ACTIVITY: Everything before the line containing "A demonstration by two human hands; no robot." is to be left out; repeat that line and all lines after it exactly, to the end of the data.

GIVEN DATA:
........
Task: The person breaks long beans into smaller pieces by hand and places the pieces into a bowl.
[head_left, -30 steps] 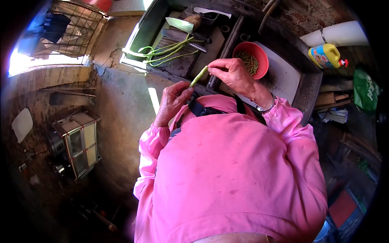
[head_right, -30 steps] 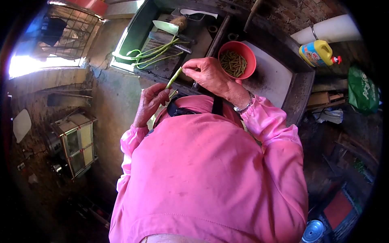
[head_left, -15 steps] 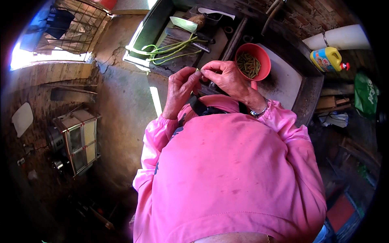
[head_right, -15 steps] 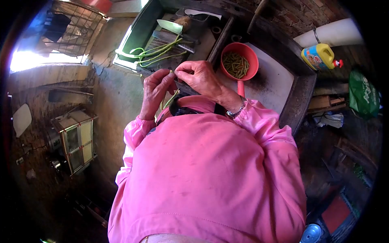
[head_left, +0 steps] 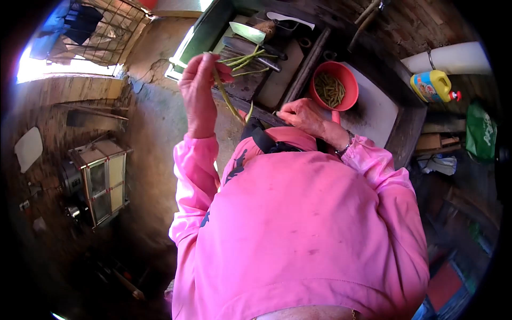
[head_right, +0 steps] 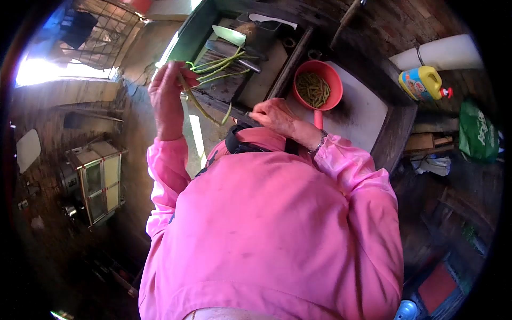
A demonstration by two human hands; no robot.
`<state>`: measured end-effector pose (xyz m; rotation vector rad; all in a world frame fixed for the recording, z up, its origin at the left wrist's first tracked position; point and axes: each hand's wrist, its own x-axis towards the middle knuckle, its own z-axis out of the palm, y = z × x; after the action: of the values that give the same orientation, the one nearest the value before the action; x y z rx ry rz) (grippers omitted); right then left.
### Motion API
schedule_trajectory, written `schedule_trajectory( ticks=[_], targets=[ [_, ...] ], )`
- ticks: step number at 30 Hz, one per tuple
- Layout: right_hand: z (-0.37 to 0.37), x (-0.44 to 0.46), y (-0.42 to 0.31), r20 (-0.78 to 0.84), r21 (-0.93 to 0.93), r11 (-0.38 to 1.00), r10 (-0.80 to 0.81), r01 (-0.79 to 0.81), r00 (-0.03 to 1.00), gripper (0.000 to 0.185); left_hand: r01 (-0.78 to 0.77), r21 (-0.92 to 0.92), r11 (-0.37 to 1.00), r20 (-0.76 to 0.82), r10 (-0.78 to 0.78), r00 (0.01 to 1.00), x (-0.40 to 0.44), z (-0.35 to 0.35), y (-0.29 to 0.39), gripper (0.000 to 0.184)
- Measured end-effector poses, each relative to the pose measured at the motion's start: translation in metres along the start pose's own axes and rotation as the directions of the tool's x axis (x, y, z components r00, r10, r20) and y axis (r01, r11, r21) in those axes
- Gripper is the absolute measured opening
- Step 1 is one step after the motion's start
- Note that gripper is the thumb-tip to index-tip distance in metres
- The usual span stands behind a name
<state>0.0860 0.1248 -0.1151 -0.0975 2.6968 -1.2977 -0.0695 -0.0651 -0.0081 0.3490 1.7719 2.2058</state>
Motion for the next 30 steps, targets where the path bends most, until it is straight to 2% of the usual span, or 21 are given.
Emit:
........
SOLUTION TO THIS PROBLEM:
A demonstration by two human hands; no robot.
`<state>`: measured end-effector pose (xyz m; rotation vector rad; all in a world frame fixed for the recording, z up, its origin at the left wrist's first tracked position; point and axes: each hand's wrist, its own x-axis towards the middle knuckle, its own z-axis out of the palm, y = z × x; after the action: of the values that give the same orientation, the one nearest the value before the action; x y z rx ry rz) (grippers omitted); right then left.
### Motion API
schedule_trajectory, written `schedule_trajectory( ticks=[_], targets=[ [_, ...] ], )`
- ticks: step number at 30 Hz, one per tuple
- Layout: right_hand: z (-0.37 to 0.37), x (-0.44 to 0.46), y (-0.42 to 0.31), r20 (-0.78 to 0.84), r21 (-0.93 to 0.93), r11 (-0.38 to 1.00), r10 (-0.80 to 0.81), r01 (-0.79 to 0.81), r00 (-0.03 to 1.00), gripper (0.000 to 0.185); left_hand: r01 (-0.78 to 0.77), r21 (-0.92 to 0.92), r11 (-0.37 to 1.00), r20 (-0.76 to 0.82), r10 (-0.78 to 0.78), r00 (0.01 to 1.00), x (-0.40 to 0.44), z (-0.35 to 0.35), y (-0.29 to 0.39), gripper (0.000 to 0.184)
- Measured end-effector poses, each relative to the pose measured at the motion's start: translation in metres along the start pose's own axes and rotation as the directions of the tool's x axis (x, y, z components r00, r10, r20) and y axis (r01, r11, r21) in those axes
- Gripper is the absolute measured opening
- Step 1 is one step after the motion's start
- Note that gripper is the thumb-tip to index-tip distance in metres
- The usual span stands behind a name
<state>0.0860 0.1248 -0.1151 -0.0975 2.6968 -1.2977 -0.0695 -0.0651 -0.0081 0.3490 1.7719 2.2058</state>
Motion for the next 30 steps, targets where the path bends most, until it is straight to 2% of the usual span, or 21 are given.
Emit:

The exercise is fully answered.